Sexyloops - Getting ready for the salt

Getting ready for the salt

Getting ready for the salt

Scott Loudon | Thursday, 11 February 2016

So Norway ice fishing is difficult! It was a lot of fun with stunning scenery and tiny tiny wee rods but alas no fish. I'm coming last minute from mobile today so pictures of that and my other weekends to follow next week. Lots of snow!

Today we're going to look at preparing for the salt as a friend of mine is getting married, has booked at honeymoon in Hawaii and needs some advice on how to prepare to chuck a cast that can catch a man sized GT.

The main thing with the salt I think is realigning expectations and moving away from where your comfort zone may lie in freshwater fishing. That golden casting zone may need to move from 40' to 80' depending on location, fish and weather. You're also going to be using significantly heavier gear which will feel different.

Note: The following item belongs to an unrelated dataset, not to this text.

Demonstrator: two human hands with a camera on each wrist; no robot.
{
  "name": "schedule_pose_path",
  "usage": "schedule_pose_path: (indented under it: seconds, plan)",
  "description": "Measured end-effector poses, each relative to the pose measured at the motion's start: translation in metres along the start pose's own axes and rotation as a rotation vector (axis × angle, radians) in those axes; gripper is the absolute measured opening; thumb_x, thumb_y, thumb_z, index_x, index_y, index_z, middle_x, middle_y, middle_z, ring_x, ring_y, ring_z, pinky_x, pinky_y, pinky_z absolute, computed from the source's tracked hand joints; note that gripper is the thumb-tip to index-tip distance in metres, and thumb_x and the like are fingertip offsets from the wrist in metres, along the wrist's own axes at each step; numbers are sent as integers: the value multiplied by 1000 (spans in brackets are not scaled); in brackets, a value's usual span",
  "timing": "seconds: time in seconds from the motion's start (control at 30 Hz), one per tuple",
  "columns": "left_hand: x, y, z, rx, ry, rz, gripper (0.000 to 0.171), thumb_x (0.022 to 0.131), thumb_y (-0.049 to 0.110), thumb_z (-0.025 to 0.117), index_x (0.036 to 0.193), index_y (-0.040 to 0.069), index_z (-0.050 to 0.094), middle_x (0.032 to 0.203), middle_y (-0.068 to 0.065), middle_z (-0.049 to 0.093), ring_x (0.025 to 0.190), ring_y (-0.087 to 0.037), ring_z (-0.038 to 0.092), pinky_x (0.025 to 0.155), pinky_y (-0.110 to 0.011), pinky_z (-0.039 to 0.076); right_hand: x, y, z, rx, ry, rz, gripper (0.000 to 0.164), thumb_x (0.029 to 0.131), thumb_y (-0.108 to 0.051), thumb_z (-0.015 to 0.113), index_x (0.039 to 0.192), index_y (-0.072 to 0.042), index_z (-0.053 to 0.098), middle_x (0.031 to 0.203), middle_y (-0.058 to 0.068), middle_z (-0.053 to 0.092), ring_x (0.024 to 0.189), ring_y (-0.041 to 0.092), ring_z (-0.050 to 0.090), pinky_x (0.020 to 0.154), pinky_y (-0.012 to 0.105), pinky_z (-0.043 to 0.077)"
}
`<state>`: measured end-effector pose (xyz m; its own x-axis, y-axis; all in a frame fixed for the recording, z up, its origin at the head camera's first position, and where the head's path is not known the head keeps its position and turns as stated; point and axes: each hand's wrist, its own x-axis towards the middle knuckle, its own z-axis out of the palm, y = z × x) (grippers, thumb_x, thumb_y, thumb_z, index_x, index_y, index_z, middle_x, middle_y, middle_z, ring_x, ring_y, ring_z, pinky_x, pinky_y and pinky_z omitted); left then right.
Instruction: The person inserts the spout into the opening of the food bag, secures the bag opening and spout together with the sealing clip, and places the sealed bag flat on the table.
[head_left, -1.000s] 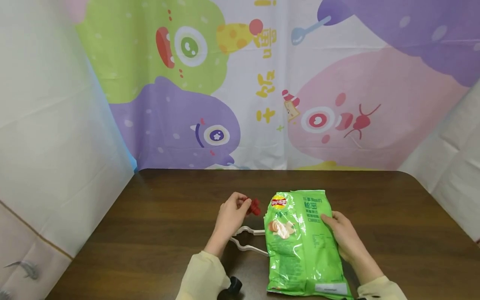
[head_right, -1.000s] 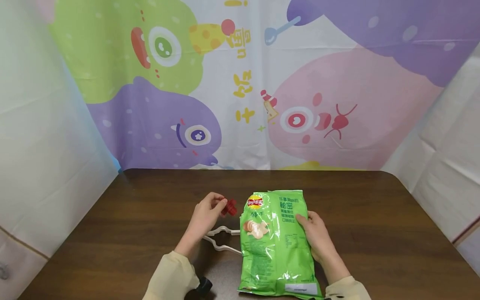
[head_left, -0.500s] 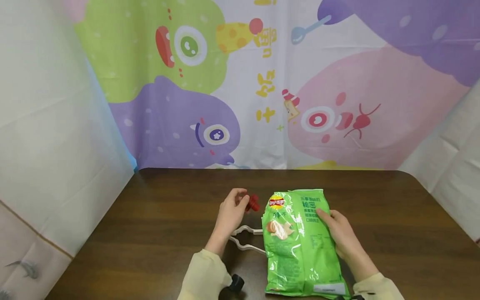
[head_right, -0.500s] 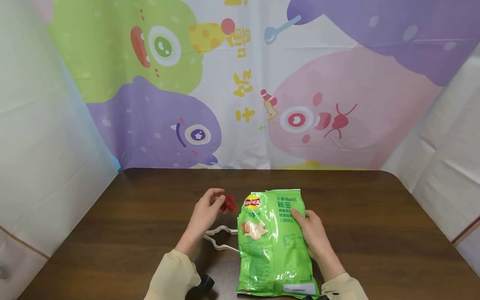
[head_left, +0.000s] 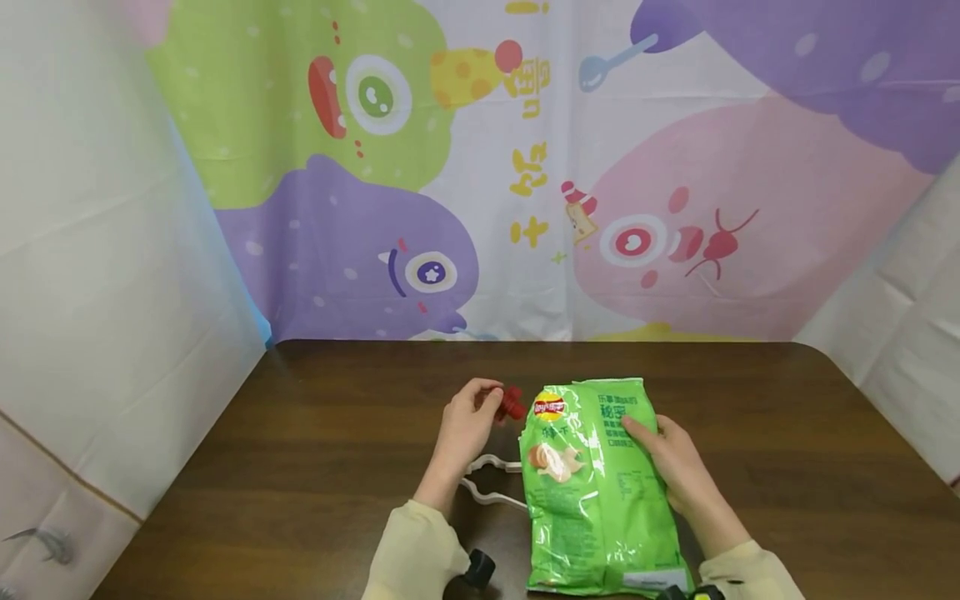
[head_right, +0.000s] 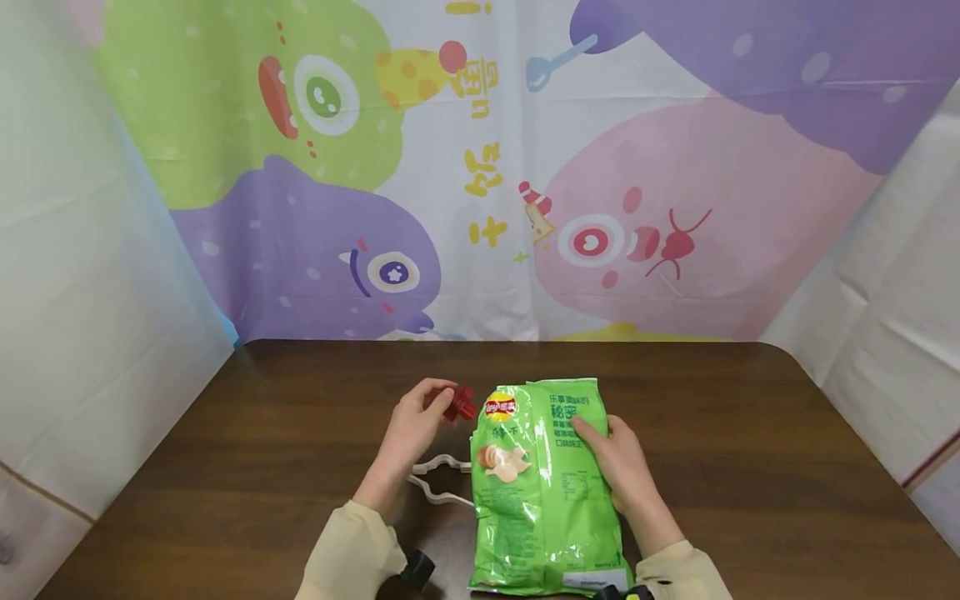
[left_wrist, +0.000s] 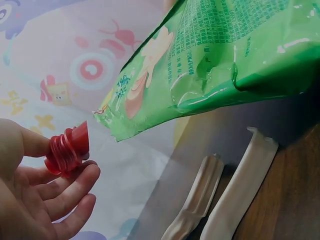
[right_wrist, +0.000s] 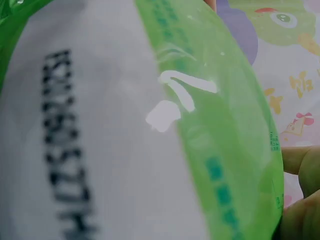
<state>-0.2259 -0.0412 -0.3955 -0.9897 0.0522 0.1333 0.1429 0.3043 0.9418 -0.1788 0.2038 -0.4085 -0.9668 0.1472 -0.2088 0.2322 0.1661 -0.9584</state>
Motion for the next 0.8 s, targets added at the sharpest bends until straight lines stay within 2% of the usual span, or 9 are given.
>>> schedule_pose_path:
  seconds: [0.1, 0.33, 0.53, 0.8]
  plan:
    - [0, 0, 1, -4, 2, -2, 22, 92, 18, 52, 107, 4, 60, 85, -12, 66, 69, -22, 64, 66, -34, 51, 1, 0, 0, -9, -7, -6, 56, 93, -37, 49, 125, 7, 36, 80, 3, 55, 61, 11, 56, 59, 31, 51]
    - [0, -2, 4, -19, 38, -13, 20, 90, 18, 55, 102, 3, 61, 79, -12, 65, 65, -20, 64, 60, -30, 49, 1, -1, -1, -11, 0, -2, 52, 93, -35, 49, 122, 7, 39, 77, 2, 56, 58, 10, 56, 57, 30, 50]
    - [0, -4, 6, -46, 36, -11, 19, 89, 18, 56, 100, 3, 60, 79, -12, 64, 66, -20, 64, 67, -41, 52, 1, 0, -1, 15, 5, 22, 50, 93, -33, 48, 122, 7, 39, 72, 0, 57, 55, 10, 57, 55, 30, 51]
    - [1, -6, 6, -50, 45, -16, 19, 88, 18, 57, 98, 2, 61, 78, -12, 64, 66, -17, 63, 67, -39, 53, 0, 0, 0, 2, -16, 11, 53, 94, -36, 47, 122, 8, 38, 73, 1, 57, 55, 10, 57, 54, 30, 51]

If heavy gear saltwater casting is new and you have a holiday coming up, bear in mind that:

1) Your wrist and arm is going to get tired. You nees to practice and get used to the extra force your body is going to take!
2) You may not have used heavy lines and flies before- get ready to learn how to duck and that you rarely escape unscathed with the wind in your casting arm. 
3) Per above it's probably going to be blowing a gale
5) I just had to put something here to be sure there was no four.

Learning to cast better and farther with light gear would be a useful endeavour and absolutely the way to go if you have time however if you don't I'd recommend some practice with the gear you will be using. There's a good chance shorter heavier heads will be the order of the day and these will help get your distance without having to learn how to cast like the comp guys. 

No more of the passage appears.